Clark scratches his head. "Um. Yeah. And I guess we could just clear the area and let it be but…I kind of work here." He doesn't mention the wreath, but he really wants to.

Bruce walks down the row of blinking, copyeditor-created mayhem. He's shaking his head and Superman hears him mutter "The media" under his breath.

To fill the silence that follows what passes for a curse with Bruce, Clark asks, "Can you disarm it?" He thinks, then amends, "Or them?"

"Yes."

"Can I do anything to help?"

Bruce loosens his tie and squints at the box nearest him. "No," he says. Then he squints a little more. "Yes." Clark floats closer, looks over his shoulder.

"What's first, boss?" he asks and it's in his best Nightwing voice, which isn't so far from his Robin voice so he's not surprised when Batman growls an answer, a warning. And Clark is thinking that this is a hell of a way to spend Christmas. He's not sure if he's being facetious or not.

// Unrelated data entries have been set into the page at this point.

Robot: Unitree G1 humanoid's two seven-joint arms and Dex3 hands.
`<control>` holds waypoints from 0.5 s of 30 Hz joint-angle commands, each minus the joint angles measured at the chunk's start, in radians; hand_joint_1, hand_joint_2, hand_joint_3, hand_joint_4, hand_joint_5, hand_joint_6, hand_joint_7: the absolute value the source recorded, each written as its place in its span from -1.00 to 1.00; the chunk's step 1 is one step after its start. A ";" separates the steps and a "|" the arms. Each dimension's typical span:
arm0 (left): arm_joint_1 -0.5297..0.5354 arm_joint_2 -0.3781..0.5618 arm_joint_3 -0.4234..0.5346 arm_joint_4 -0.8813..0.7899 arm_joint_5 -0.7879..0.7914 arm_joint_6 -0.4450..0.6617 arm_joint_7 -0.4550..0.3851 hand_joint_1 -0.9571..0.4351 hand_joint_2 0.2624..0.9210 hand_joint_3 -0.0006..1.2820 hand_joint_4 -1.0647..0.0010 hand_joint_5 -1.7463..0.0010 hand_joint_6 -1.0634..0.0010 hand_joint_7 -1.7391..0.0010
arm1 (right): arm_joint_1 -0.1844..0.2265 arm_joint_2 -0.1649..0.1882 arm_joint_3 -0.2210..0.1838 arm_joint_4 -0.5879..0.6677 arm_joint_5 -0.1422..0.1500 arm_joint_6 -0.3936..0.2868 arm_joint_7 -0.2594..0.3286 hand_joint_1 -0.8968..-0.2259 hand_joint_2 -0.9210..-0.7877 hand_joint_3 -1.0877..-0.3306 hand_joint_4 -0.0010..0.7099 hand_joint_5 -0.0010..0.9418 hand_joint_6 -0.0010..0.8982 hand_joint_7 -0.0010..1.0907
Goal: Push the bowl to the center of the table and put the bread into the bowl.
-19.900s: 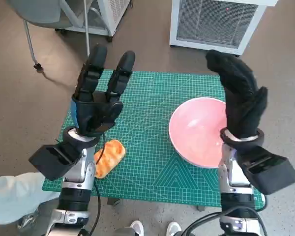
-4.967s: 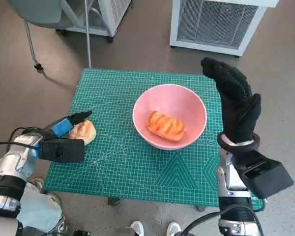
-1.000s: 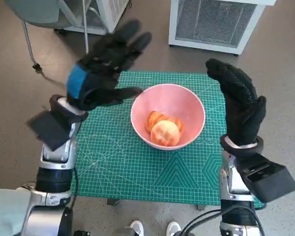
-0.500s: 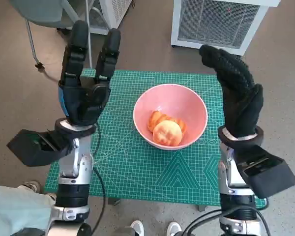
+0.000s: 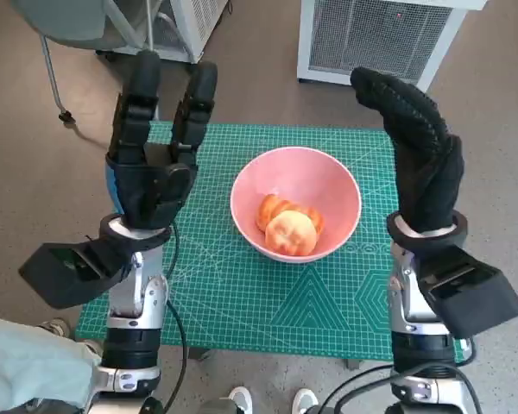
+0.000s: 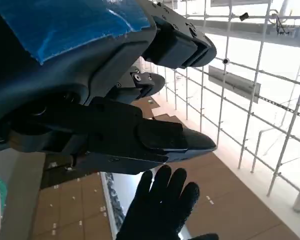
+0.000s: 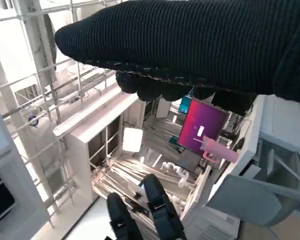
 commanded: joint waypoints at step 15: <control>0.019 -0.013 -0.009 0.011 0.035 -0.043 0.036 0.02 1.00 -0.76 0.40 1.00 0.18 0.98 | -0.014 -0.009 0.007 0.043 0.003 -0.014 0.015 0.11 -1.00 -0.17 -0.15 -0.89 -1.00 0.28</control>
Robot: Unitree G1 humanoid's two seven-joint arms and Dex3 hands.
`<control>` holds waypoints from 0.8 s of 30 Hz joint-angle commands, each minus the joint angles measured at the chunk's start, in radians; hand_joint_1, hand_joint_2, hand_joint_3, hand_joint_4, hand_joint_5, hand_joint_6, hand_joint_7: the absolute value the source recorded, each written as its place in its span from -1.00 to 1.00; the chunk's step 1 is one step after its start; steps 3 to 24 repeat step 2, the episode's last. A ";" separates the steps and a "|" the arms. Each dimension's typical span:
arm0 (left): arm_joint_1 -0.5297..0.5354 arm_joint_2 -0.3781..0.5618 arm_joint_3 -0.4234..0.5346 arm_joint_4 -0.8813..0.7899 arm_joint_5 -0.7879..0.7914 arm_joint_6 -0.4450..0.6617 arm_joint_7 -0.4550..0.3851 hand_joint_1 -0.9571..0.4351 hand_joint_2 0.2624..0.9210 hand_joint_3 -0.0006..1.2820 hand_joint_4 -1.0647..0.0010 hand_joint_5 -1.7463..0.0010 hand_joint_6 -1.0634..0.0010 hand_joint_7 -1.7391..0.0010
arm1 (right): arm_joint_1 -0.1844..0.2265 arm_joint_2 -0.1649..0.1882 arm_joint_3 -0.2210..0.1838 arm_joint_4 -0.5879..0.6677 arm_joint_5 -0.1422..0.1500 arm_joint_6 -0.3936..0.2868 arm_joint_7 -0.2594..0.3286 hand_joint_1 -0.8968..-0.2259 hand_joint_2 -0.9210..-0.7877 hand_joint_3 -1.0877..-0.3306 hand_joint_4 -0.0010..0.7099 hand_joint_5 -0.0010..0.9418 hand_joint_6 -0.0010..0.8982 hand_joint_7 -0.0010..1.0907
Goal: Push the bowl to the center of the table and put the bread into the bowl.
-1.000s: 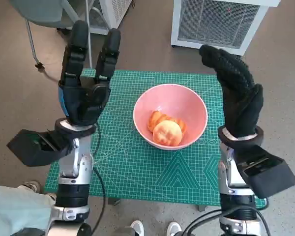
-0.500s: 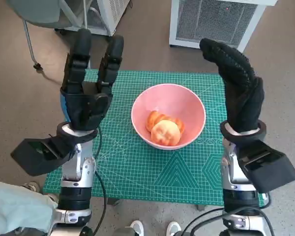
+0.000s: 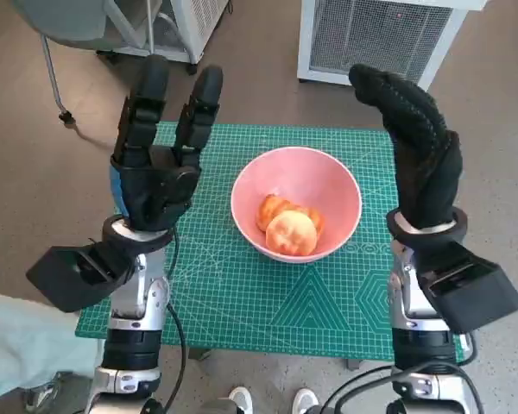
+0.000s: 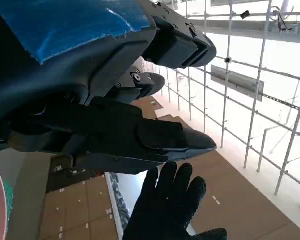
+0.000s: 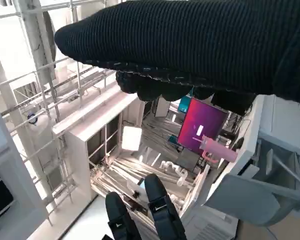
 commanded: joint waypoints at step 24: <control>0.018 -0.013 0.000 0.017 0.022 -0.049 0.019 0.18 1.00 -0.74 0.38 0.99 0.17 0.98 | 0.004 -0.005 0.004 0.026 0.001 -0.007 0.014 0.11 -1.00 -0.17 -0.15 -0.89 -1.00 0.28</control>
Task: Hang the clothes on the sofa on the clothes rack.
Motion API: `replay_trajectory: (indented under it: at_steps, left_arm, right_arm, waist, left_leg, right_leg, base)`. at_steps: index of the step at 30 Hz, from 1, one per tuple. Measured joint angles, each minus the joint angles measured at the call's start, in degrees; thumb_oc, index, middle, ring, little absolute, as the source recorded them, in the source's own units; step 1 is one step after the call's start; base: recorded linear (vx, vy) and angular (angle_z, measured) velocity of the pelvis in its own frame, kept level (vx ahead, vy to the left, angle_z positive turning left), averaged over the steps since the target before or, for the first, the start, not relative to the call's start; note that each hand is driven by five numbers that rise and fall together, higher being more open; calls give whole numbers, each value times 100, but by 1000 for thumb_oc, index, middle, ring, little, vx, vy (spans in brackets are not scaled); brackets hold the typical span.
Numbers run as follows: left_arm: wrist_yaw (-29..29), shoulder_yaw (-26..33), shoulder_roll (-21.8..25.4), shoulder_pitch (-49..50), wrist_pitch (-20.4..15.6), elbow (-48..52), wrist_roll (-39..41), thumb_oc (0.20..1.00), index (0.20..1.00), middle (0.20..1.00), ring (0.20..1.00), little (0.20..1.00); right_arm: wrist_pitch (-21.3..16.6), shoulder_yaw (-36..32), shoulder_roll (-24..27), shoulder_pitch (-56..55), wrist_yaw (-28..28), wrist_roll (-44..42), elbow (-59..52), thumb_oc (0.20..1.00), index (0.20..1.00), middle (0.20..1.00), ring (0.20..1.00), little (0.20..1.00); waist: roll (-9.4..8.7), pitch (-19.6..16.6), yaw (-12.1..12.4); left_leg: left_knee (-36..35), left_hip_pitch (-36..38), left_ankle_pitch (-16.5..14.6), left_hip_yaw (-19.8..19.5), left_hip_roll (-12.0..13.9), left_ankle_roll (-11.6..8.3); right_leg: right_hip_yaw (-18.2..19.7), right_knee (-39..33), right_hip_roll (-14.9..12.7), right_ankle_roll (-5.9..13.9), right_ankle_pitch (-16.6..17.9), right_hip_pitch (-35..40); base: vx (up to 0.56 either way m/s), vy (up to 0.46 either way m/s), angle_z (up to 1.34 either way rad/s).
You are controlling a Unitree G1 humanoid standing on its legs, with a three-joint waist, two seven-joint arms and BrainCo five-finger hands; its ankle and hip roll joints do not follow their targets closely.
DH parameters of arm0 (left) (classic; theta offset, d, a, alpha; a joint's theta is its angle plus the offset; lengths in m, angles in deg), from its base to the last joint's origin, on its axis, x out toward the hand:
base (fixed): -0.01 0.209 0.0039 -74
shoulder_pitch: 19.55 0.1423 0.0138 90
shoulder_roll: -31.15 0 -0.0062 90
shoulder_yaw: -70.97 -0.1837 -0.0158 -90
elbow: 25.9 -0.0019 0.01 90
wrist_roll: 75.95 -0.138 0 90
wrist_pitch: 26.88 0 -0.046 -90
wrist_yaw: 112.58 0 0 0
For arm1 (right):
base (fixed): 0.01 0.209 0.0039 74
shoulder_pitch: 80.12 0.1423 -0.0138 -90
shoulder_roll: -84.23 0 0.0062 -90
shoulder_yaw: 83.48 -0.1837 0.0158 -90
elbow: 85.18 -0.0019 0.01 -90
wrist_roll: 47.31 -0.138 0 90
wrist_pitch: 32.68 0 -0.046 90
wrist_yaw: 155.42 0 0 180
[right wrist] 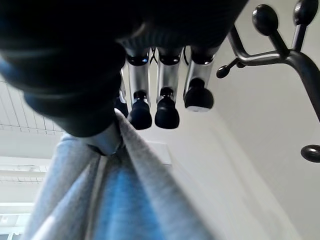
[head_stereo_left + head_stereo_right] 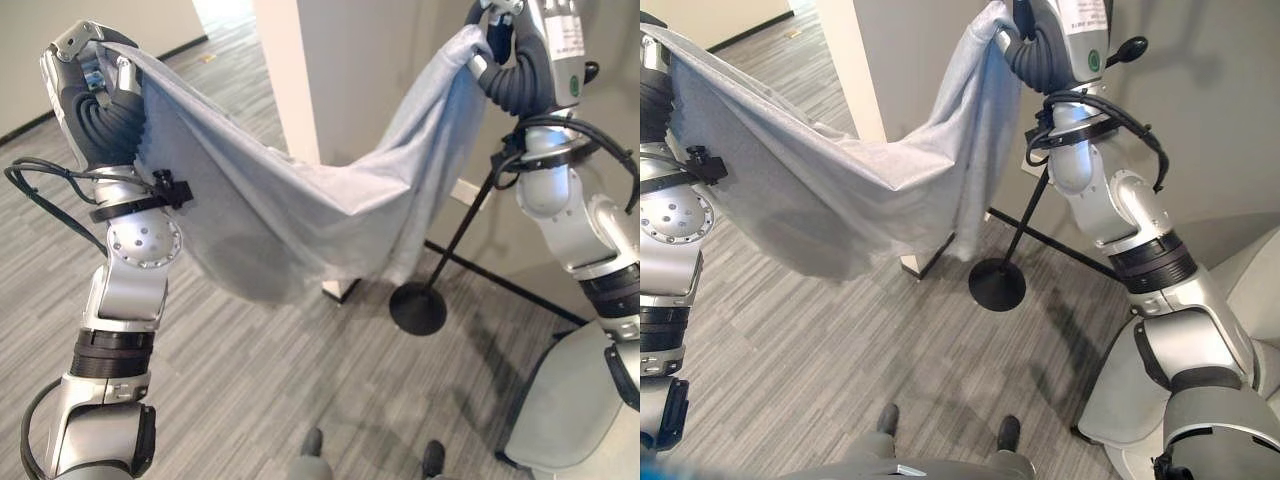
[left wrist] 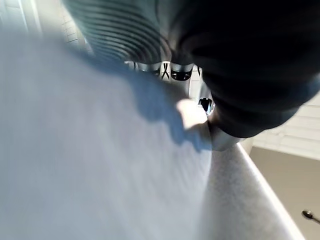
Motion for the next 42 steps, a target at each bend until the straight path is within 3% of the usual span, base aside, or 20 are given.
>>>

Clark is no dummy, but when he asks Bruce to explain exactly what he's doing to the bunch of wires in his left hand with the tiny scissors in his right, his answer sounds like:

"These explosives are blah blah blah matrix of interlocking blah blah blah which means I have to re-align the thingamajig with the whosamawhat blah blah blah Richter scale blah blah and if we don't do that before the warp drive blah blah saucer section blah blah then there will be panic and terror blabbidy blah blah."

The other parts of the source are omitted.